[Records from a data source]

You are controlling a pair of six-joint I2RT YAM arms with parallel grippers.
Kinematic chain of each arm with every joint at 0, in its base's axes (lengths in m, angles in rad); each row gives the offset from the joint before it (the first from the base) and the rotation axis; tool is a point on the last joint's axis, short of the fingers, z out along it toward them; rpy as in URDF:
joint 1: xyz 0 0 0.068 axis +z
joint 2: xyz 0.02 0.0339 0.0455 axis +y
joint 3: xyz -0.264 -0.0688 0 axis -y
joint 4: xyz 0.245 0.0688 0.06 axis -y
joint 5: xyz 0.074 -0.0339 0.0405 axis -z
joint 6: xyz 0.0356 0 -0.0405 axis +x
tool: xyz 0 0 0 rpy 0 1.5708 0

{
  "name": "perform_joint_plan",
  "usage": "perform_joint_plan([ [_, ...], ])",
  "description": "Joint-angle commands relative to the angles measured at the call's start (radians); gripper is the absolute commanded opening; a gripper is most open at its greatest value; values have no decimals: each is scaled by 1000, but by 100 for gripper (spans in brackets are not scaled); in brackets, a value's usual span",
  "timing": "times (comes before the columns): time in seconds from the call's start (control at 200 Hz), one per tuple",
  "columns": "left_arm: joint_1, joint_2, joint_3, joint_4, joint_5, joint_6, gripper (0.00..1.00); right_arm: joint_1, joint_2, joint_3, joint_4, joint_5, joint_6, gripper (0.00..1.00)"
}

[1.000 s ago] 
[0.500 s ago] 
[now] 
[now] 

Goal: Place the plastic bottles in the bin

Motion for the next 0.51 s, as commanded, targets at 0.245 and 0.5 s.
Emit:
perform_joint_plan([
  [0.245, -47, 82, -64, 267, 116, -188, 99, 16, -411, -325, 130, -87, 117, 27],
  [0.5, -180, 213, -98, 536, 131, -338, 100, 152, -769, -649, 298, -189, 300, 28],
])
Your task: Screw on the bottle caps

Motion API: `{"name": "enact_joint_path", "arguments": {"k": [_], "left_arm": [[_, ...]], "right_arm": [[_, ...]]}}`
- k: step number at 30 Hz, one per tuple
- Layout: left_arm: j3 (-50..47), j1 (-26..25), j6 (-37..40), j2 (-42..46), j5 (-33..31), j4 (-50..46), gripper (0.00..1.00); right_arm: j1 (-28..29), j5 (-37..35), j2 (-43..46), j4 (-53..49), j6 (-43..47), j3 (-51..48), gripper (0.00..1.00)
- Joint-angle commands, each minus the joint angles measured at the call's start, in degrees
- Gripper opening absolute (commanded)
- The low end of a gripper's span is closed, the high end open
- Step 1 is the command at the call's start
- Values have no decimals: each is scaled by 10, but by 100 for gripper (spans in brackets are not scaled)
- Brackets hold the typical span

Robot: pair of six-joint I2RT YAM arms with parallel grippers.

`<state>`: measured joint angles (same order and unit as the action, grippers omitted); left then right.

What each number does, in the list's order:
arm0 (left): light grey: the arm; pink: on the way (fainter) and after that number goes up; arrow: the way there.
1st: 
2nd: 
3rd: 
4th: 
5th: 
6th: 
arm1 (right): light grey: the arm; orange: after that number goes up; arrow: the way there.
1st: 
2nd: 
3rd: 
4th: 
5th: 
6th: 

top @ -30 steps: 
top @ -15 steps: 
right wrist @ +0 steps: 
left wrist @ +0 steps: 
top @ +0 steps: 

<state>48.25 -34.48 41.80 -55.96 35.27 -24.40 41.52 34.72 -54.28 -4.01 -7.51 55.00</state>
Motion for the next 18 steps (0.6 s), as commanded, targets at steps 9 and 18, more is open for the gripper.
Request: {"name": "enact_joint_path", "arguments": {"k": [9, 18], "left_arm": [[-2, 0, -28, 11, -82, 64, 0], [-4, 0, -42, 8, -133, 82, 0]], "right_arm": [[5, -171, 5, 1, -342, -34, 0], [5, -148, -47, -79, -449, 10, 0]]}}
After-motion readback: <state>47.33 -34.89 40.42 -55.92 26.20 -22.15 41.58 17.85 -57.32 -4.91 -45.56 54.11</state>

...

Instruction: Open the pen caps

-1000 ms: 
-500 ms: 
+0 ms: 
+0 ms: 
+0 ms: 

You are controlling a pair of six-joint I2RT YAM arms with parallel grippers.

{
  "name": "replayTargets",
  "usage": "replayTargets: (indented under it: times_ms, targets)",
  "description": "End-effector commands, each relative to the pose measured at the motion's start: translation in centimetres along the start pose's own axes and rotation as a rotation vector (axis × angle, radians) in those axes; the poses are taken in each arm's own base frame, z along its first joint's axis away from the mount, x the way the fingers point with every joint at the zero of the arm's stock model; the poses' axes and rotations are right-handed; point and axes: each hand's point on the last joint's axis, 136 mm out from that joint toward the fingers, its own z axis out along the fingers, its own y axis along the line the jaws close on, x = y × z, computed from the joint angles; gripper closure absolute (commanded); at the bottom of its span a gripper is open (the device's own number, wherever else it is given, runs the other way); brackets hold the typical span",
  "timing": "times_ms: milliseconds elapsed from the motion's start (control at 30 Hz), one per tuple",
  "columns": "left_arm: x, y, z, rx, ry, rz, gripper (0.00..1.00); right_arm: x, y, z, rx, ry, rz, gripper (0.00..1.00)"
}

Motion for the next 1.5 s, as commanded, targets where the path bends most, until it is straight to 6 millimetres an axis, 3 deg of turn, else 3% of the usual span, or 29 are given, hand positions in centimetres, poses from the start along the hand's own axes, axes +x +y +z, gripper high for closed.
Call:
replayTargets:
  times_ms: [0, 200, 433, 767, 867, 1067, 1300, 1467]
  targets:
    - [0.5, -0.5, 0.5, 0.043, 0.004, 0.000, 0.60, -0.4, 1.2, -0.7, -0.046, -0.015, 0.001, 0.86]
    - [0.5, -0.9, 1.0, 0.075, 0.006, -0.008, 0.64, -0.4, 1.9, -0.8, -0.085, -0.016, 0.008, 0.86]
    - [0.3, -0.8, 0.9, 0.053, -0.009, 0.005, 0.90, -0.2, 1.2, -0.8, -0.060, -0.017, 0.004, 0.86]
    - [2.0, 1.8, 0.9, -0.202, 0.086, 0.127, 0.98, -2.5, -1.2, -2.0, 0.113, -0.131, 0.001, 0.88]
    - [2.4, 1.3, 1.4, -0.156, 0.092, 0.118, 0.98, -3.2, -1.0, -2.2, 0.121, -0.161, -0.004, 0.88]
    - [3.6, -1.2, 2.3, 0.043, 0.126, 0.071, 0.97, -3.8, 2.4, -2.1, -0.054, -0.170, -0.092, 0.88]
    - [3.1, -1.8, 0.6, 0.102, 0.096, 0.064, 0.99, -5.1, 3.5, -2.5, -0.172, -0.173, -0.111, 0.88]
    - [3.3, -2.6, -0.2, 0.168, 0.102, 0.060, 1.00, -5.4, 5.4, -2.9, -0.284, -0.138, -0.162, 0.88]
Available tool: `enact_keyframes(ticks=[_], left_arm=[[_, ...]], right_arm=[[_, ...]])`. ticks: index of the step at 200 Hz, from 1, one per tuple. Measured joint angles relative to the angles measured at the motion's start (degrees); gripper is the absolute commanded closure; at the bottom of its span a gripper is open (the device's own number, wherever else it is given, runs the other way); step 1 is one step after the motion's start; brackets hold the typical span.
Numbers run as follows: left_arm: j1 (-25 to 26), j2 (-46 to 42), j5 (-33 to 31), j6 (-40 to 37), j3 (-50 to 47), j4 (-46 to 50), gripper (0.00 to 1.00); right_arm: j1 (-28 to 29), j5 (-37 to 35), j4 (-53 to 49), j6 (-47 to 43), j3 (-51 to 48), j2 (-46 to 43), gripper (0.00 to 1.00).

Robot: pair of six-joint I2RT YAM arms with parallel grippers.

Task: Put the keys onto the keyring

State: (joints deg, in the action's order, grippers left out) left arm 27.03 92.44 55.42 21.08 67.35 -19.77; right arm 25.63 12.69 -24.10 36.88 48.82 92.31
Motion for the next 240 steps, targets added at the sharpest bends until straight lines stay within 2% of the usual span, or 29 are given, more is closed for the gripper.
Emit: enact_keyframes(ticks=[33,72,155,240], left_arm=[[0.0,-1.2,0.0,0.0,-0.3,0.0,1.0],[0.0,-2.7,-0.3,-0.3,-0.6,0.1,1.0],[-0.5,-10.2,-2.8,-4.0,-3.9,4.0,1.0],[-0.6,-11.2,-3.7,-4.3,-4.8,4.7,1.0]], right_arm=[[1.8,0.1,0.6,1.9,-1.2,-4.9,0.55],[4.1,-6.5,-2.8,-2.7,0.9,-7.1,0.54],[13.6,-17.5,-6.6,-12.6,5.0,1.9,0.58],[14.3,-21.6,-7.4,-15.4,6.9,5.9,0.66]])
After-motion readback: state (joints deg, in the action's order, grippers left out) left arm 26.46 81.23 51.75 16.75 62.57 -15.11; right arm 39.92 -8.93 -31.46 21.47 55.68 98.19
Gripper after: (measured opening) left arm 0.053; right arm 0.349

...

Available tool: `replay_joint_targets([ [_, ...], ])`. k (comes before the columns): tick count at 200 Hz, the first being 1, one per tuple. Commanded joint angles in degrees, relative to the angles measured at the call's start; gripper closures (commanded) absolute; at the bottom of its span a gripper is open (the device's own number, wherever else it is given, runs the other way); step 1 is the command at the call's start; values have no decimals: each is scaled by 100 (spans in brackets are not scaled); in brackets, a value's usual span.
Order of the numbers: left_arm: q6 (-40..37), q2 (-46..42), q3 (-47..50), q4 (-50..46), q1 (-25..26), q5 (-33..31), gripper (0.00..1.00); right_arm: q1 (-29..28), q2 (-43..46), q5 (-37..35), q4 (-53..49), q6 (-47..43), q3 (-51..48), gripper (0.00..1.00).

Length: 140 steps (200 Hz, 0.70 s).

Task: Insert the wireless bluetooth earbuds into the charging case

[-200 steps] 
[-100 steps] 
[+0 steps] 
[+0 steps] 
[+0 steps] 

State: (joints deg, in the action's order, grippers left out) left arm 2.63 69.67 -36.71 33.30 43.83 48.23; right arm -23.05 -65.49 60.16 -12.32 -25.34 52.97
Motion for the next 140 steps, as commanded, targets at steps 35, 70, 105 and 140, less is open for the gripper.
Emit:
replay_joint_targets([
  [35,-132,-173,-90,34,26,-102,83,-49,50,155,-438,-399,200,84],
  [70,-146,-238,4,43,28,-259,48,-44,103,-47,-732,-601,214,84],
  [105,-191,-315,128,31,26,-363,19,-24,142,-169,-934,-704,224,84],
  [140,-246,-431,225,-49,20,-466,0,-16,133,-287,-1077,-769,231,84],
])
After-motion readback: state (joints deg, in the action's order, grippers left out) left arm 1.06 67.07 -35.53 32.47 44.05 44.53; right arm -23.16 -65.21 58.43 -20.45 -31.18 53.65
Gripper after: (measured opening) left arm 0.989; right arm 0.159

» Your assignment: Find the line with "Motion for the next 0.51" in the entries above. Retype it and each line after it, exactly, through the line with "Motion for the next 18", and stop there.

» Answer box:
Motion for the next 0.51 s, as commanded, targets at 0.245 and 0.5 s.
Emit:
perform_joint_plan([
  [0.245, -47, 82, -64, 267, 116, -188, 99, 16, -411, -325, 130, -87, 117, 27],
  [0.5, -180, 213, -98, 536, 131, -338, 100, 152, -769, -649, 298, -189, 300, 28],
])
Your task: Screw on the bottle caps

Motion API: `{"name": "enact_joint_path", "arguments": {"k": [_], "left_arm": [[_, ...]], "right_arm": [[_, ...]]}}`
- k: step number at 30 Hz, one per tuple
- Layout: left_arm: j3 (-50..47), j1 (-26..25), j6 (-37..40), j2 (-42..46), j5 (-33..31), j4 (-50..46), gripper (0.00..1.00); right_arm: j1 (-28..29), j5 (-37..35), j2 (-43..46), j4 (-53..49), j6 (-43..47), j3 (-51..48), gripper (0.00..1.00)
- Joint-angle commands, each minus the joint angles measured at the call's start, in degrees
- Gripper opening absolute (commanded)
- The low end of a gripper's span is closed, the high end open
- Step 1 is the command at the call's start
- Values have no decimals: each is scaled by 10, but by 100 for gripper (spans in brackets are not scaled)
- Brackets hold the typical span

Robot: pair of six-joint I2RT YAM arms with parallel grippers.

`<state>`: measured joint angles (same order and unit as the action, grippers omitted); left then right.

What each number does, in the list's order:
arm0 (left): light grey: the arm; pink: on the way (fainter) and after that number goes up; arrow: the way there.
1st: 
2nd: 
3rd: 
4th: 
5th: 
6th: 
arm1 (right): light grey: the arm; orange: after that number goes up; arrow: the way there.
1st: 
2nd: 
3rd: 
4th: 
5th: 
6th: 

top @ -30 steps: 
top @ -15 steps: 
right wrist @ +0 steps: 
left wrist @ +0 steps: 
top @ +0 steps: 

<state>48.25 -34.48 41.80 -55.96 35.27 -24.40 41.52 34.72 -54.28 -4.01 -7.51 55.00</state>
Motion for the next 18 steps (0.6 s), as commanded, targets at steps 9 and 18, more is open for the gripper.

The requested output is now complete.